CHARLOTTE, N.C. — The NCAA Tournament is about the players.

It, too, is often about the coaches.

And, in the case of Saturday night’s tense, 62-58 Tennessee win over Texas in the NCAA Tournament second-round game at the Spectrum Center, this was, to a large degree, definitely about Volunteers coach Rick Barnes.

Rick Barnes voices his displeasure at a call during the second half Tennessee’s 62-58 NCAA Tournament win over Texas. Getty Images

Barnes’ Vols reward for having just completed their lopsided, first-round victory Thursday over Saint Peter’s was a clash with Texas, where he coached from 1998-2015, and a coach, Rodney Terry, who was an assistant for him from 2002-11 and remains a close friend.

“I think if you ask both of us would we rather be playing someone else, the answer would be yes,” the 69-year-old Barnes said before the game. “Those guys [at Texas] probably know me as well as anybody. They know how I think. It is tough when you are playing against guys that have … been a part of my career for a long time.’’

Once the ball was tipped, however, Barnes and his No. 2 seeded Vols shook off those emotions and took care of business, though not without some serious stress.

Texas turned what looked a game that Tennessee appeared to have total control of into a thriller in the end and now Vols advanced to a Sweet 16 matchup with No. 1-seeded North Carolina next week in Los Angeles.

The final moments were stressful for Barnes and his team, as Texas whittled the Vols lead down to 56-55 with 34.5 seconds remaining.

It took clutch free throw shooting from Tennessee to survive and advance.

Ironically, four of those fouls shots came from Dalton Knecht, one of their top scorers who had a miserable shooting game (5-for-18 from the field, 1-for-8 from 3-point range).

Knecht sank two free throws with 8.8 seconds remaining to give Tennessee a 60-55 lead.

That was followed by a long 3-pointer by Texas’ Tyrese Hunter to cut it to 60-58.

Dalton Knecht jams two of his game-high 18 points on Texas forward Dylan Disu on Saturday night in their NCAA Tournament second-round matchup. AP

Knecht then made two more free throws with three seconds remaining to make it 62-58 and clinch the victory.

A look at the stat sheet in the first half would tell you that Tennessee was simply superior to Texas, with the Vols leading 28-19 despite having shot only 28.6-percent (10-of-35) from the field, including 1-of-13 from 3-point range.

Texas (21-13) actually shot the ball better than Tennessee in the first 20 minutes (30.8-percent) and still trailed by nine points, which was not a good sign for the Longhorns.

The Vols did it by being the more physical team, outrebounding the Longhorns, 24-19, in the first half (with nine off the offensive glass) and getting to the foul line eight times, making seven free throws, while Texas got to the line only twice.

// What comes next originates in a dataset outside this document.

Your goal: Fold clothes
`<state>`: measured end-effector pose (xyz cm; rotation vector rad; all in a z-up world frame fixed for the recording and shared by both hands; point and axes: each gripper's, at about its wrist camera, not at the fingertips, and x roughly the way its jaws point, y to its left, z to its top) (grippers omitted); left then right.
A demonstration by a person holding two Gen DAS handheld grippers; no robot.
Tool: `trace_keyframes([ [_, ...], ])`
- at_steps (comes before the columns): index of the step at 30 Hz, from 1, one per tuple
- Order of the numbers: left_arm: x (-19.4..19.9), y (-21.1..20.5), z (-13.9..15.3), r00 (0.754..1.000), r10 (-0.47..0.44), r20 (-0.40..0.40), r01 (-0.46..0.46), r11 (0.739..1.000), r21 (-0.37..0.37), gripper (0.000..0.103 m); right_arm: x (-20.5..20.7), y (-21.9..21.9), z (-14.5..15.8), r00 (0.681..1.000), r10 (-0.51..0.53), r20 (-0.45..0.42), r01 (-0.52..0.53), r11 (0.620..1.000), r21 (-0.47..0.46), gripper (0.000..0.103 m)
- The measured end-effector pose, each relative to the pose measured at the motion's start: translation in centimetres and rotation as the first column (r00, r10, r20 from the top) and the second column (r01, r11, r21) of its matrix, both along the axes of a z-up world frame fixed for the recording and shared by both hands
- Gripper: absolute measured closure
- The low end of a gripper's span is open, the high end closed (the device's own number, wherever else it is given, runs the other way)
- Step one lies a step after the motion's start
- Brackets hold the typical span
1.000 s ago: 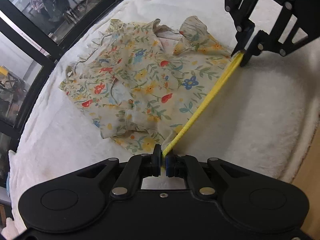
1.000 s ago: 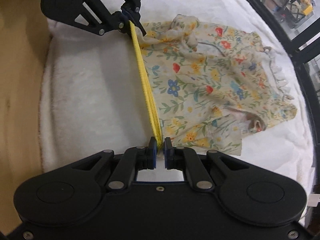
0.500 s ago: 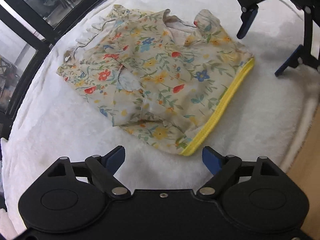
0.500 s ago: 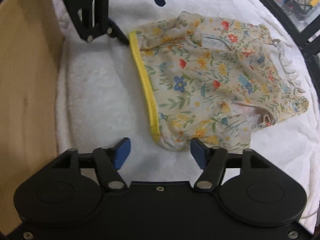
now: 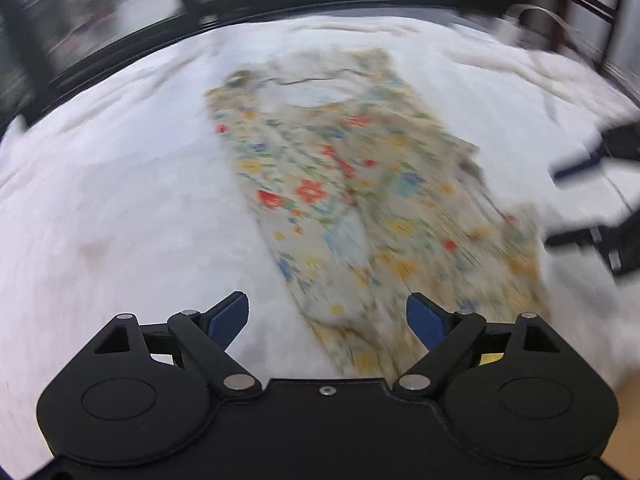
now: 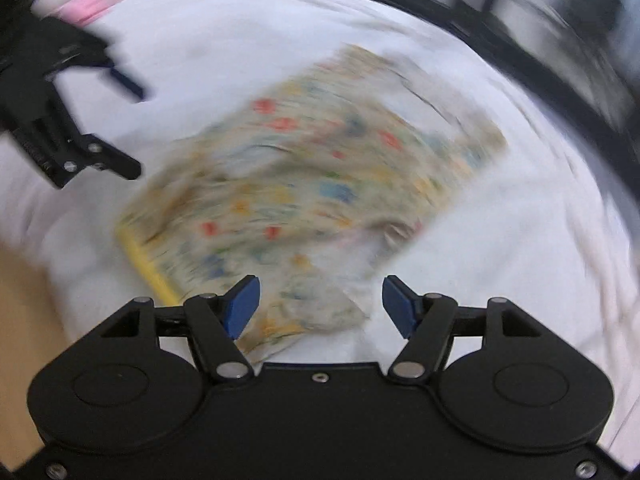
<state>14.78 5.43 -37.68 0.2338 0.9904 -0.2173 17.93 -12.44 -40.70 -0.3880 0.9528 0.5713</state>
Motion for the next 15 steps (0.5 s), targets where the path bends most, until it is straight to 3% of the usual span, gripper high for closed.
trace_keyframes([
  [3,0.4,-2.4,-1.7,0.999,-0.031,0.026,0.029,0.994,0.103,0.022,-0.3,-0.2,-1.5,0.999,-0.049,0.006,0.049,0.999,0.002,0.064],
  [6,-0.3,-4.0,-2.9,0.996,-0.079,0.046,0.069,0.979,0.190,0.045,-0.6,0.3,-3.3,0.997,-0.080,0.001,0.080,0.997,-0.010,0.070],
  [9,-0.9,-3.9,-3.2,0.996,-0.083,0.039,0.074,0.977,0.199,0.057,-1.0,0.4,-4.0,0.996,-0.084,0.011,0.084,0.996,-0.004,0.091],
  [13,-1.6,-2.8,-2.9,0.995,-0.087,0.047,0.079,0.984,0.159,0.076,-2.3,0.5,-3.4,0.997,-0.038,0.072,0.039,0.999,-0.003,0.097],
  [15,-2.2,-3.0,-2.6,0.990,-0.115,0.084,0.099,0.980,0.174,0.081,-3.1,1.2,-3.0,0.993,0.015,0.114,-0.013,1.000,-0.017,0.098],
])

Texas didn’t help itself by committing 11 turnovers in the first 20 minutes.

Tennessee was led by Knecht’s 18 points, Jonas Aidoo’s 11 and Tobe Awaka’s 10.

Tennessee’s two best players, Knecht and point guard Zakai Zeigler, had miserable first halves.

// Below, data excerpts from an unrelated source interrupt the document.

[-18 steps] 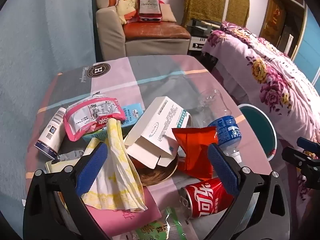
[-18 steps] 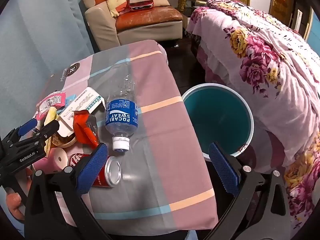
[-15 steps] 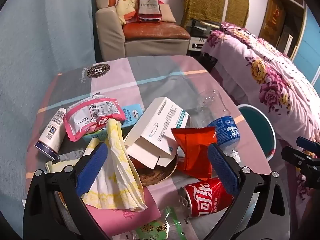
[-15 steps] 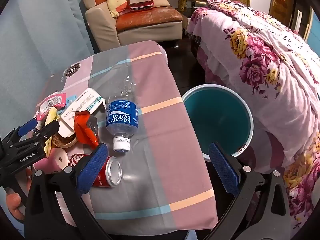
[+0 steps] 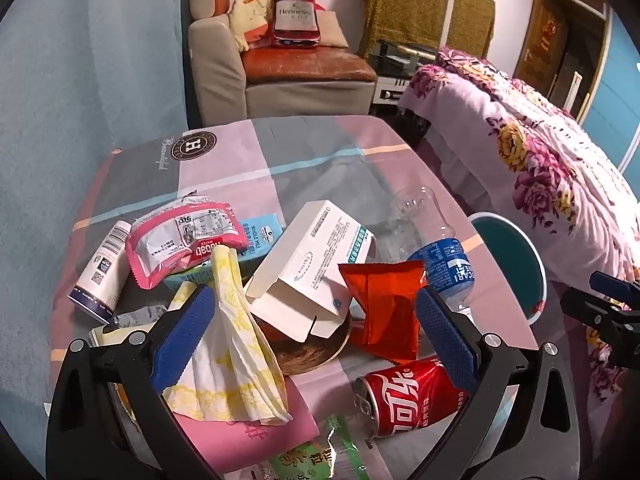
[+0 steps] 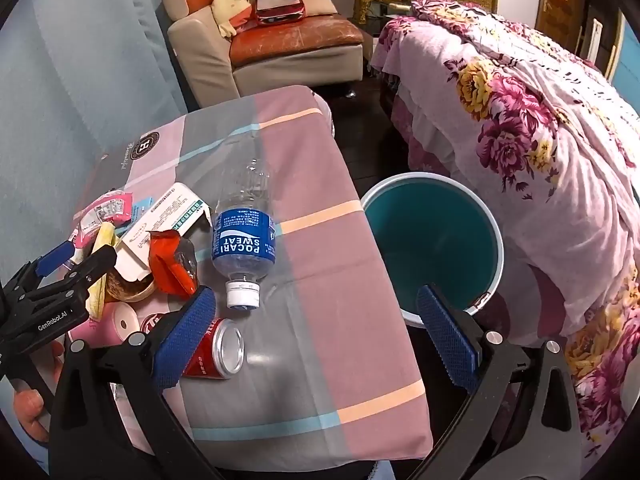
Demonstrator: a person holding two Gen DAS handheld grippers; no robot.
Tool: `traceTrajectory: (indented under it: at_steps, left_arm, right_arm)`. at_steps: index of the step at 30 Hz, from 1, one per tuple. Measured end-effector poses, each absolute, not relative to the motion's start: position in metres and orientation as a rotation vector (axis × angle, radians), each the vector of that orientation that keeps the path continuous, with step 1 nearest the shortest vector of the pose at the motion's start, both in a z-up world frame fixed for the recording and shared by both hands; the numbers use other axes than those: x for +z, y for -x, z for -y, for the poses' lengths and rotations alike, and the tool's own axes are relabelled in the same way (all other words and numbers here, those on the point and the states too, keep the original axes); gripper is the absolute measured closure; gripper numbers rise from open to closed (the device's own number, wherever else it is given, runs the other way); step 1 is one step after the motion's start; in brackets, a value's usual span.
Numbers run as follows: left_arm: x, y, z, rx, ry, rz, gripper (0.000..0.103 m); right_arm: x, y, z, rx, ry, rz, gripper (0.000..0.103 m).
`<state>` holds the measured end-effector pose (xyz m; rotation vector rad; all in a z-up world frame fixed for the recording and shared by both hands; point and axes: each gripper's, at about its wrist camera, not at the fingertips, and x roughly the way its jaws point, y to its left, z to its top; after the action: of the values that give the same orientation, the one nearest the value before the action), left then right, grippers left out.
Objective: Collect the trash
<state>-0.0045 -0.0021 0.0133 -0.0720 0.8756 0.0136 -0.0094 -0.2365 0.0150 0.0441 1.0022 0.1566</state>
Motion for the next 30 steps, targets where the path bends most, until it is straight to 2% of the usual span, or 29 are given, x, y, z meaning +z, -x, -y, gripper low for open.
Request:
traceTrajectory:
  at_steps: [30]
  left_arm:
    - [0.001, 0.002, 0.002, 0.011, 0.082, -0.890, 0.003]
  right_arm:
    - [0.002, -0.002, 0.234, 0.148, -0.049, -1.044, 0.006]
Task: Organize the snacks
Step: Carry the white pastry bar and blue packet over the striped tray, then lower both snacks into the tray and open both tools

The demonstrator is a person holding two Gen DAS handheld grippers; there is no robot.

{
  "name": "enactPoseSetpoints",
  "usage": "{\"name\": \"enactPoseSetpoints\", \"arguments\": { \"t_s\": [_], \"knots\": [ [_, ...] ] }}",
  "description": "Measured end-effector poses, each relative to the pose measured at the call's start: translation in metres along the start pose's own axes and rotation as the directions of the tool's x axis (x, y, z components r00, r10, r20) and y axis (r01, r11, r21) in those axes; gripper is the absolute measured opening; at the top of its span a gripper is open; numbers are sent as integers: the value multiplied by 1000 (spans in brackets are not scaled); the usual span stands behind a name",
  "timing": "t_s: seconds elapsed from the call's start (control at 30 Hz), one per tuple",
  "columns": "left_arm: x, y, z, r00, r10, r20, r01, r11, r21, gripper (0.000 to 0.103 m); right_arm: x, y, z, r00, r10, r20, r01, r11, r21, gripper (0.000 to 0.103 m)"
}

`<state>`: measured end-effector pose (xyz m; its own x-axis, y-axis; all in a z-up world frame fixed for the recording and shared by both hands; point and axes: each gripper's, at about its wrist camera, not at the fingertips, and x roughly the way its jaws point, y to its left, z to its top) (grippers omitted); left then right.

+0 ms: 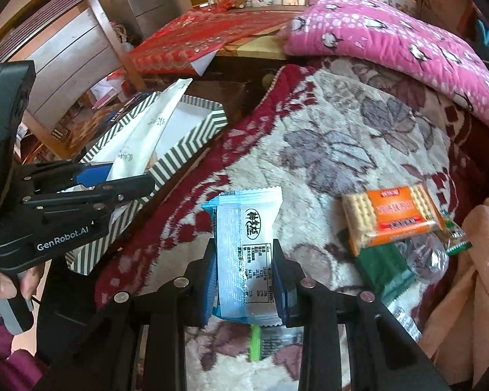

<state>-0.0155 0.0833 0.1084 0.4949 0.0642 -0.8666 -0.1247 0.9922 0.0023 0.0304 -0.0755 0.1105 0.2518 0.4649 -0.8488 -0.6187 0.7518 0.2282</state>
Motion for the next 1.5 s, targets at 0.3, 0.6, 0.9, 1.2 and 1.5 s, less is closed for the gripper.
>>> {"name": "enactPoseSetpoints", "arguments": {
  "t_s": [0.3, 0.6, 0.9, 1.2, 1.5],
  "knots": [
    [-9, 35, -4, 1000, 25, 8, -24, 998, -62, 34, 12, 27, 18, 1000, 29, -10, -30, 998, -58, 32],
    [-14, 70, -10, 999, 51, 8, -50, 991, -125, 34, 27, 54, 34, 998, 49, -32, -52, 992, -115, 32],
    [-14, 99, -19, 997, 74, -3, -73, 982, -176, 34, 38, 78, 48, 997, 65, -53, -72, 984, -164, 32],
    [-14, 126, -28, 996, 93, -13, -94, 970, -224, 34, 54, 105, 62, 994, 83, -72, -96, 973, -212, 32],
    [-10, 150, -38, 994, 106, -30, -110, 957, -270, 34, 71, 129, 75, 991, 100, -94, -121, 961, -251, 32]
  ]
}}
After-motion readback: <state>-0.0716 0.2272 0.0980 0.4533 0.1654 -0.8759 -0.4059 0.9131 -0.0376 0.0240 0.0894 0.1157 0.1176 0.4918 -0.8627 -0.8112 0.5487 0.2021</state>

Knecht missed eight of nine shots, including 0-for-4 from 3-point range, and had just four points.

Zeilger, from Long Island, was 1-for-7 from the field and had just four points in the first 20 minutes.

The Texas rally in the second half made for nervous moments for the Vols, but they survived and advanced — with a major exhale, particularly from Barnes.

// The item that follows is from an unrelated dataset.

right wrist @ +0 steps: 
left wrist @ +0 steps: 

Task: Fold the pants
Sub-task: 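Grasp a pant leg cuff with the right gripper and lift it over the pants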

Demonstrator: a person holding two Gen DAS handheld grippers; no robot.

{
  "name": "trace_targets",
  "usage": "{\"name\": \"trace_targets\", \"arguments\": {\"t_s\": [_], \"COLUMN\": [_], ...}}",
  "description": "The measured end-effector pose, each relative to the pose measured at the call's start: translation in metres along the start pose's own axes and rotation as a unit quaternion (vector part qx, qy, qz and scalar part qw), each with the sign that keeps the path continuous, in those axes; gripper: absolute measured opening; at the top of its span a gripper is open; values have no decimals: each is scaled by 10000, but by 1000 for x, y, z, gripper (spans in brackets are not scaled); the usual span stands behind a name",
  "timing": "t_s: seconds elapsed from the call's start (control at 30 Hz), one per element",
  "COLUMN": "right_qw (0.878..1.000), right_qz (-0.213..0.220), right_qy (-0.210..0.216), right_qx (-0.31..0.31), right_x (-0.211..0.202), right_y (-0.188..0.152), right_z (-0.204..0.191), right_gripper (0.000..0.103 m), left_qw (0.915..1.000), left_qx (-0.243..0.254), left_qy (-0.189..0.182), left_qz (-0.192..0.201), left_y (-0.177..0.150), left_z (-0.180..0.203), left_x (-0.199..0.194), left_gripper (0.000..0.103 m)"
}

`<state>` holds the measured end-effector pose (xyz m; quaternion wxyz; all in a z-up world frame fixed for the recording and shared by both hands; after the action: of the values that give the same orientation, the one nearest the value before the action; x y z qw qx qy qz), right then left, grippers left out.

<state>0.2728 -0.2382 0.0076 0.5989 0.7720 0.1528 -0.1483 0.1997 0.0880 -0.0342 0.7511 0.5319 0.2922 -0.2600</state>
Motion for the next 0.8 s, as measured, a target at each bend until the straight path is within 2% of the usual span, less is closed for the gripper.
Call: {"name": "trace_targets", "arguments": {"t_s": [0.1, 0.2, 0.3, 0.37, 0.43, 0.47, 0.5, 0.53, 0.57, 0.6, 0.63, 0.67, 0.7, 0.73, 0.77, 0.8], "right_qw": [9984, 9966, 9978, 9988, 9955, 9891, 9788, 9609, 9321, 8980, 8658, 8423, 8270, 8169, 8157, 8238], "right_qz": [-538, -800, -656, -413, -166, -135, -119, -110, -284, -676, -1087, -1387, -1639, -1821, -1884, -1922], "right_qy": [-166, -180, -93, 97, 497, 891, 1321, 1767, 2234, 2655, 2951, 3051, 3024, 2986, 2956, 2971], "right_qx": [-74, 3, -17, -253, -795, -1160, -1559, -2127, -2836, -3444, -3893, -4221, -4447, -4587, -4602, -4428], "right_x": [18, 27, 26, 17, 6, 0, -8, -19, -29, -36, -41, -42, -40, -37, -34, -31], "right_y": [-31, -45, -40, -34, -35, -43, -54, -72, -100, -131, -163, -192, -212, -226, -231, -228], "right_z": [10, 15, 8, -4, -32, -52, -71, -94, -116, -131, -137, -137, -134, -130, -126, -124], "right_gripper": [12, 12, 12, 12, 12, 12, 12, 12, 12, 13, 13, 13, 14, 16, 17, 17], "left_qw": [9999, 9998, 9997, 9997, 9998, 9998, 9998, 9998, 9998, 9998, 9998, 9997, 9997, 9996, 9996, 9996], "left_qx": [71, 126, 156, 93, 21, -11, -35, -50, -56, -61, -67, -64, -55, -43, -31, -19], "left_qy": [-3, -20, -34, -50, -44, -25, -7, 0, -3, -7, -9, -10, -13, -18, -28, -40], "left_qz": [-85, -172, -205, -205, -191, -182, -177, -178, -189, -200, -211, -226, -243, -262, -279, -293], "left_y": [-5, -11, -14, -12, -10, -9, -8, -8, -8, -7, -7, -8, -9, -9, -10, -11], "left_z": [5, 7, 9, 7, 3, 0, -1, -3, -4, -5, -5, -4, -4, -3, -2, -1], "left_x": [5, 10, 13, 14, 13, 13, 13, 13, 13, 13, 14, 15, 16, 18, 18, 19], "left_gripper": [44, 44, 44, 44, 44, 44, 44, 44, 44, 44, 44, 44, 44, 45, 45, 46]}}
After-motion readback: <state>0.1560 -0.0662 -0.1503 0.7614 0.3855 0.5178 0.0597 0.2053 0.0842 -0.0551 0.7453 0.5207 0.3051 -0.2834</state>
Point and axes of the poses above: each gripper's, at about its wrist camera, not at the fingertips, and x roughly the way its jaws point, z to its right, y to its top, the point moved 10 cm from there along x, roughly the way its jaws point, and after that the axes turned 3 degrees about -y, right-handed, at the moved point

Jonas Aidoo celebrates after Tennessee’s victory over Texas. Bob Donnan-USA TODAY Sports

Barnes has led Tennessee to six NCAA Tournament berths in his nine years at Rocky Top, and has now advanced to Sweet 16 for the third time.

When he parted ways with Texas in 2015, at least part of the reason was his failure to get the Longhorns deep enough into the NCAA Tournament for school officials’ liking.

Under Barnes, Texas won at least 20 games in 15 seasons, including a run of 13 consecutive seasons with 20 or more wins from 2000-12.

He left Austin with a 402-180 record, the winningest coach in program history.

But Barnes, in his final seven seasons at Texas, failed to get the Longhorns into the Sweet 16, which frustrated school administration.

He was asked to make changes on his staff and Barnes, fiercely loyal to his staff, refused to do so and was fired.

“Coming to Tennessee was a blessing,” said Barnes, who’s guided the Vols to six consecutive NCAA tournaments with two Sweet 16s. “I didn’t know it at the time. It’s a special place. I’ve been blessed from the time I’ve gotten there. I couldn’t have asked for a better` way to be in a position where my career will end.”